# What else is there?



## AndrealvsDennis (May 13, 2010)

My poor Moor has been upside down for a month. He has always had swim bladder issues, but I think this is his longest stretch of upside-downness. Is there anything moor (get it?) I can do?? I feed him peas as well as pellet food that is soaked in water for up to twenty minutes. I tried not feeding him for a few days and then feeding him the peas. Is there a possibility this is now a permanent state for him? Or can he somehow swim upright again after 4 weeks of being turned over? I can't leave the light on in the tank or it burns his belly, so my tank is dark and not even very aesthetic anymore, which isn't the main issue but still. What can I do?

Andrea


----------



## grfury (Feb 2, 2011)

Ok a few things you need to do:
1) check your water. If you have high NitrAtes (yes the A is capitalized on purpose), then that could be the root source of your problem. Vacuum your gravel thoroughly, then do a partial water change every day. See if he rights himself. You may also wish to consider getting a larger tank, larger tank means more water to dilute ammonia and nitrate

If is isn't your nitrates we move on to...Parasites...
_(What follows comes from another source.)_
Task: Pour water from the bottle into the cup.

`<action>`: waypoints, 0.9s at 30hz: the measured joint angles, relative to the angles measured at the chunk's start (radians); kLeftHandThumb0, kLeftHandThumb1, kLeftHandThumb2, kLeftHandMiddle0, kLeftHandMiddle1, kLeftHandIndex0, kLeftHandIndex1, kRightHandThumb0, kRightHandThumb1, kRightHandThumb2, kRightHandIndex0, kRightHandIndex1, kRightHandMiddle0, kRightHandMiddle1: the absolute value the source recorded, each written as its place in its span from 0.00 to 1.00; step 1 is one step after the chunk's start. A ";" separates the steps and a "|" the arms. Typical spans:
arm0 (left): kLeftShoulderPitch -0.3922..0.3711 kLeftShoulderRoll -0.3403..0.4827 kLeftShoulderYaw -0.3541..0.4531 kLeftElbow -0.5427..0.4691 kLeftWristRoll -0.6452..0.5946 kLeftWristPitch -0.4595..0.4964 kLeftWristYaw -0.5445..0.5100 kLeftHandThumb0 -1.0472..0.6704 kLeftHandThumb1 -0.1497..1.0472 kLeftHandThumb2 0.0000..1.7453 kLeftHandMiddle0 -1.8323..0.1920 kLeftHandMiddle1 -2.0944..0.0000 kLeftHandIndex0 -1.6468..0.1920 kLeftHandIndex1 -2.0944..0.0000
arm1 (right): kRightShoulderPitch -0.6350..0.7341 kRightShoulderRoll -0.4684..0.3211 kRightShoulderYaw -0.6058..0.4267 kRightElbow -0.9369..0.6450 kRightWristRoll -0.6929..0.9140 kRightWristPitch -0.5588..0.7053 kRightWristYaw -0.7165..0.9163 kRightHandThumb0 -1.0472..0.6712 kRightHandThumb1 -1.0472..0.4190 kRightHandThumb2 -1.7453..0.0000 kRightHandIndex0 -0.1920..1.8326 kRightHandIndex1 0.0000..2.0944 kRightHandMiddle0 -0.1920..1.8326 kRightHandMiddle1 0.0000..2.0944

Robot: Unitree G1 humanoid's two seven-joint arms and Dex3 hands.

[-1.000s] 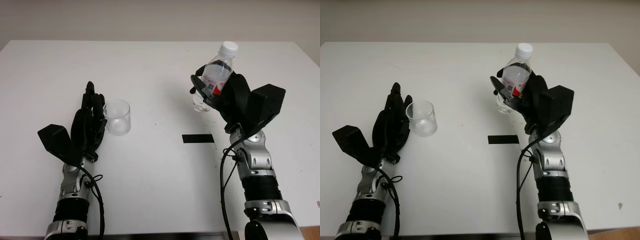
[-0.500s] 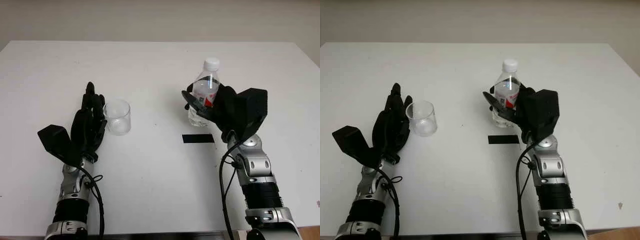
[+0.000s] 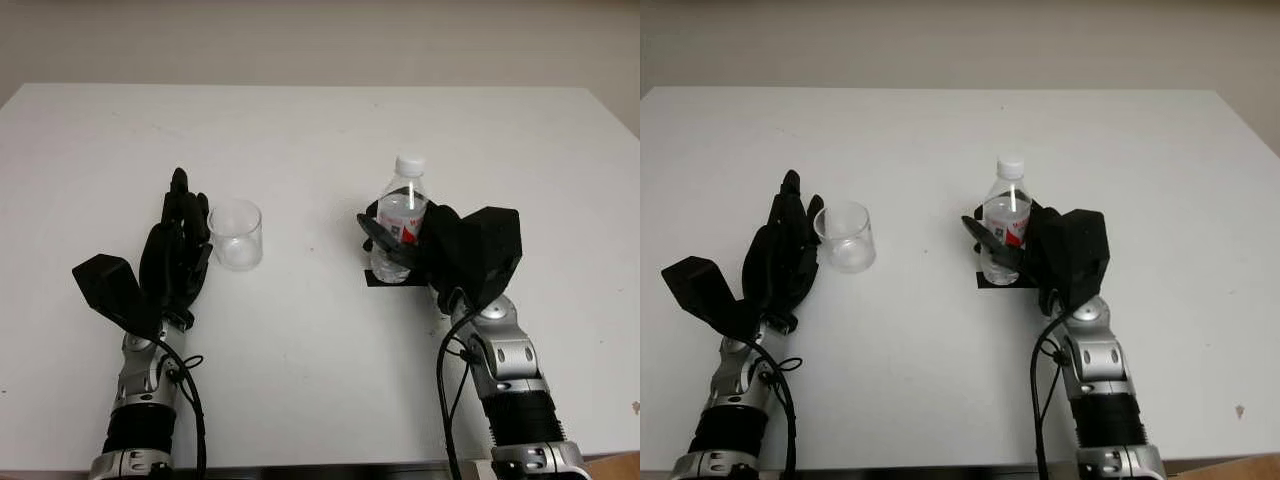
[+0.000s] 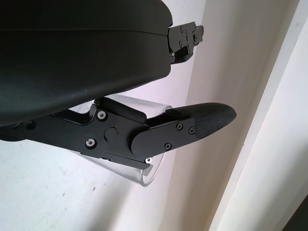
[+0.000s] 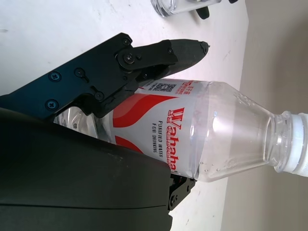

2) We now need to look for signs of parasitic infection:


Excessive flashing, over abudnance of slime, red eyes, dark red or brown gills, general lethargy.

If your Moor has any of these signs give him a dose of a commercial parasite medication (look for something that contains Formalin 3).

If that is not it we come to GAS...yes GAS.

3) Gold fish are prone to excessive gas in the GI tract. You are already feeding him peas, so I don't think it's gas. However you can try buying a commercial gel goldfish food, then adding acidophilus, Kanamycin Sulfate, and Metronidazole, to treat an over abundance of gastro-intestinal fauna. One ml of each per 20 grams of food.

The final option...

4) Sometimes it is time to say good bye. If your fish is in distress, then is his life really worth living? There are humane ways to say good bye I will outline two of them here.

i) Finquel, the trade name for Tricaine Methanesulfonate or TMS. This is what we use in the University setting to dispatch fish for research. You can purchase it online and some LFSs will carry it as well. Expect to spend 30 dollars for a 50ml bottle. I CAN NOT STRESS THIS ENOUGH KEEP IT AWAY FROM OTHER PETS AND CHILDREN.

ii) The Clove Oil method. Clove oil is natural, and essentially you anesthetize your fish with the clove oil (a few drops in the bucket), then dispatch in another method. Or you can use an obscene dose and dispatch the fish that way. 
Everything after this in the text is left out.